Читаем Бляж полностью

Часам к десяти в апартаментах уже абсолютно по Кельвину: воздух спекается в горячую вязкую массу, источник заразы молотит по стеклу, что Яан Пейс в «Спейс токин»[2], голова деревенеет, а рукти-ногти чугунеют. Вариант «Омега» — с открытыми окнами и дверьми не пролазит. Ничто в полюшке не колышется. Вместо ожидаемого сквознячка, плотно, почти физически давит зноем, — в комнату будто насосом нагнетается кумар: за немного воздух настаивается до крепости кофе-экспрессо.

Северному человеку такие процедуры в лом. Приходится сползать с простынок и ковылять с закрытыми глазами до душа, чтобы, ополоснувшись, обрести некоторое подобие ясности мысли.

Спустя полчаса после водно-воздушных процедур организм начинает принимать правильное направление. Строго на северо-запад. К широким вратам столовой.

Справедливости ради, надобно отметить, что в цивилизованном свете существует весьма пользительная штука — ланч. Или ленч. Пишут по разному: кто Дип Парпле, кто Дип Пюрпле. Не в этом единство и борьба противоположностей: как горшок ни назови, а кушать хочется всегда.

Естественно, в распиздятке дня, что намалеван на большом фанерном щите правильными буквами, ланч не упоминается всуе. Контингент, по своему природному устройству, должен проголодаться, шагая по горным тропам в изучении местной флоры и фауны, и ланч для упорядочения аппетита ему противопоказан. Удар самоотверженно принимает на себя начальство и особы приближенные: водитель-экспедитор, завхоз, кастелянша, прочие белыя, а также те, кто дарит людям радость, как написал в газете один внештатный корреспондент в завязке.

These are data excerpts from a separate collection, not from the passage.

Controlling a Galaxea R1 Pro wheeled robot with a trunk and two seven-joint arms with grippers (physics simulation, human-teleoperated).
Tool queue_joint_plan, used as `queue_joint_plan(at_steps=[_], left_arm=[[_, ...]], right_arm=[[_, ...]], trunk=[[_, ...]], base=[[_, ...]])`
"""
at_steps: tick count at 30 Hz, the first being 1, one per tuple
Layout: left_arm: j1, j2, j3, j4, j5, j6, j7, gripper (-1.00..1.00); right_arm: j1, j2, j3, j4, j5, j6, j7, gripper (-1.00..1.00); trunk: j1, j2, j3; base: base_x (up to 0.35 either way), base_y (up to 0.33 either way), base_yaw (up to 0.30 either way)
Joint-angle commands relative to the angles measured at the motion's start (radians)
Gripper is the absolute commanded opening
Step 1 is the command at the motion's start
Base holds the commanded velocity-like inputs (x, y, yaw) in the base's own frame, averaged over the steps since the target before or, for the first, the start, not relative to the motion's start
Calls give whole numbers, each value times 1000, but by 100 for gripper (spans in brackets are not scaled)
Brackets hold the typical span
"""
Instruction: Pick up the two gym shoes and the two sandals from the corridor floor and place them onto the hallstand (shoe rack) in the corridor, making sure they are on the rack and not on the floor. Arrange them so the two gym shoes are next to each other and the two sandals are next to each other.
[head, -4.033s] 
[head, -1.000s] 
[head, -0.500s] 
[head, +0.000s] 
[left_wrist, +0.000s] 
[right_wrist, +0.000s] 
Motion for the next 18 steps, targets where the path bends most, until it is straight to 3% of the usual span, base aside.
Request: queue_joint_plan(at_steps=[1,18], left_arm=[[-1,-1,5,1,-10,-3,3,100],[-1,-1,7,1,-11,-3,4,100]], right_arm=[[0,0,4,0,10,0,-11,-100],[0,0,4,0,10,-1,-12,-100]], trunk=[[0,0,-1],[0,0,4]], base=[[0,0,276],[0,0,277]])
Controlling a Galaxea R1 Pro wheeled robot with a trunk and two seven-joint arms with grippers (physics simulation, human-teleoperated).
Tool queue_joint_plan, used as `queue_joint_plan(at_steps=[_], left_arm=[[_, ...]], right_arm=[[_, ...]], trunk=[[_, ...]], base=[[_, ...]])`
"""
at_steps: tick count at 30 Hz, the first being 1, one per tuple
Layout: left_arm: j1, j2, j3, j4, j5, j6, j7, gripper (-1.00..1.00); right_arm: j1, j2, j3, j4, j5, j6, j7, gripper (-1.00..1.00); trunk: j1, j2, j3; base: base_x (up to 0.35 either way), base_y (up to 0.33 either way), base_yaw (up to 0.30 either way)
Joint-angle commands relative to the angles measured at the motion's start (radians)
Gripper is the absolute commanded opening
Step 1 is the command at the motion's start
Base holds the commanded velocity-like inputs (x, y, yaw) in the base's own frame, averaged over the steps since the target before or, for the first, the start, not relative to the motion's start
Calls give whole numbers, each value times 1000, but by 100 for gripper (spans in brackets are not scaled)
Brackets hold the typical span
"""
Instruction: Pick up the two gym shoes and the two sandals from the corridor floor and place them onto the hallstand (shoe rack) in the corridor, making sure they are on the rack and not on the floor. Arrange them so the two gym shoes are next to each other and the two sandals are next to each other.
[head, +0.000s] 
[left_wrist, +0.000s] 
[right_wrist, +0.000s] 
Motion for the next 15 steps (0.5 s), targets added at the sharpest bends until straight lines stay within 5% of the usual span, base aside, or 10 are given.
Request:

Бредём гуськом через парадное кирелицо[3] и садимся за свой столик, под пыльные листья фикуса, сохранившегося не иначе как с мезозойской эры.

— Рая! — завидев нас, кричит в окошко раздачи кастелянша Флюра Хамитовна, хлебающая компот на пару с водилой хлебного фургона, — коты пришли!

Это самое «коты» Флюра Хаммитовна произносит с вологодским акцентом, что придает нашей характеристике не только округлость, но и известное выражение.

Делаем Флюре Хамитовне симпатичное лицо. От улыбки станет всем светлей. Сама Хамитовна южной темной ноченькой запросто обойдется без фонарика, обналичивая, в нужный момент, передок сплошь из светлого желтого металла.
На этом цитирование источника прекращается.